The Nikæan Club
- Formation: 1926
- Founder: Canon John Albert Douglas, Archbishop Randall Davidson
- Purpose: Ecumenical ministry
- Location: Lambeth Palace;
- Membership: 400
- President: Archbishop of Canterbury
- Parent organization: Church of England
- Website: www.nikaeanclub.org.uk

= Nikæan Club =

The Nikæan Club was established in 1926 to support the ecumenical ministry of the Archbishop of Canterbury.

==History==
The club was founded by Canon John Albert Douglas, a major figure in Anglican–Orthodox relations in the 20th century. In 1905, with his brother, the Revd Charles Edward Douglas, he founded the Society of the Faith, which supported the Nikæan Club financially in its early years. The club owes its origin to the celebration in London to mark the sixteenth centenary of the First Ecumenical Council of the Christian Church held in Nicæa in 325. The club has almost 400 members. Each successive Archbishop of Canterbury has been president since the club began. The club holds an annual dinner in York in honour of the General Synod’s ecumenical representatives and guests. Other dinners are usually held in Lambeth Palace. Notable members in the years after the Second World War included such figures as John Betjeman, Rose Macaulay, Osbert Lancaster and Dorothy L. Sayers.

In 1992, the Nikæan Club founded a charitable trust, The Nikaean Ecumenical Trust, to finance study trips made by members of Christian Churches from overseas. This trust has charity number 1015755 in the Charity Commission for England and Wales Register of Charities. In 2025 it reported £19.34k in total gross income, with £25.39k in total expenditure.

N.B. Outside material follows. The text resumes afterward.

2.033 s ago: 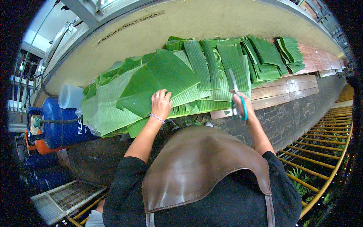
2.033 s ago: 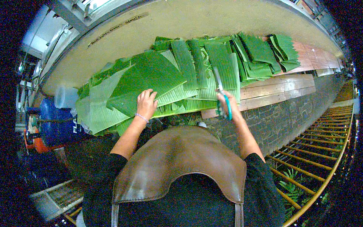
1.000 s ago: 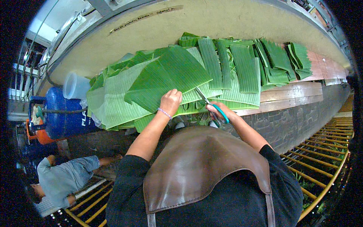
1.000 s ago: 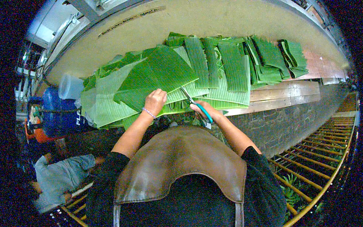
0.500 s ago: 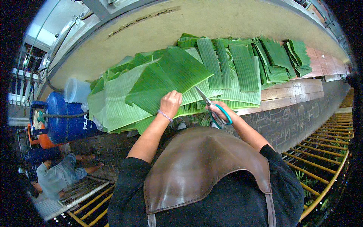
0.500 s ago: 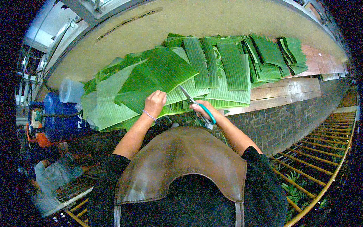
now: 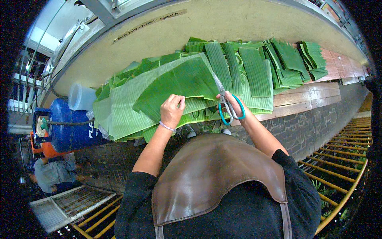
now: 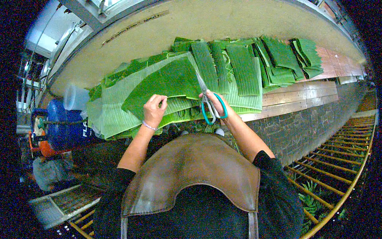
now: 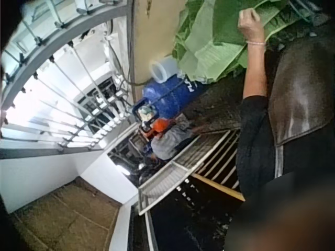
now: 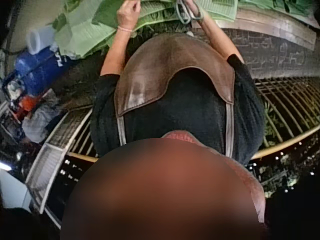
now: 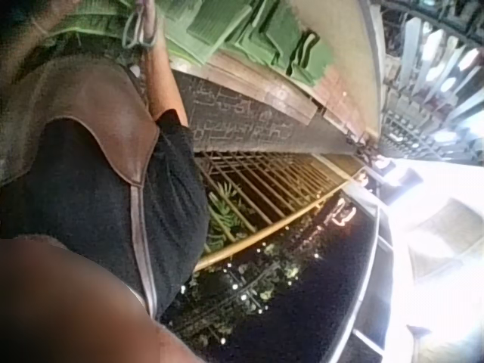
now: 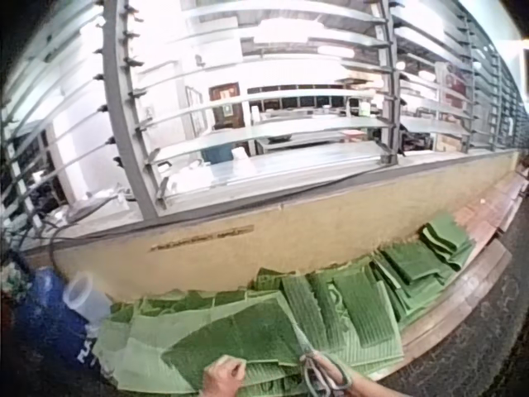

The club suffered damage to its reputation in 1993, when its chairman Patrick Gilbert, head of the Society for Promoting Christian Knowledge, received a suspended sentence for child abuse. Canon Christopher Hill, also a member of the Nikæan Club accompanied Gilbert to court, and former Archbishop of Canterbury, Donald Coggan, wrote a character witness letter. Gilbert, who was also secretary of the wine committee at The Athenaeum, admitted a previous conviction for indecent assault on two 13-year-old school boys in 1962.

==The Nikaean Cross==
The Nikaean Cross is a fourth-century Coptic bronze cross which was presented to the Club by Sir Ronald Storrs. The cross had been presented to Sir Ronald when he was Oriental Secretary to Lord Kitchener by the Coptic Pope Cyril V (reigned 1874-1927). The Nikaean Cross is placed in front of the President at meetings of the Club. Replicas are given to distinguished ecumenical guests.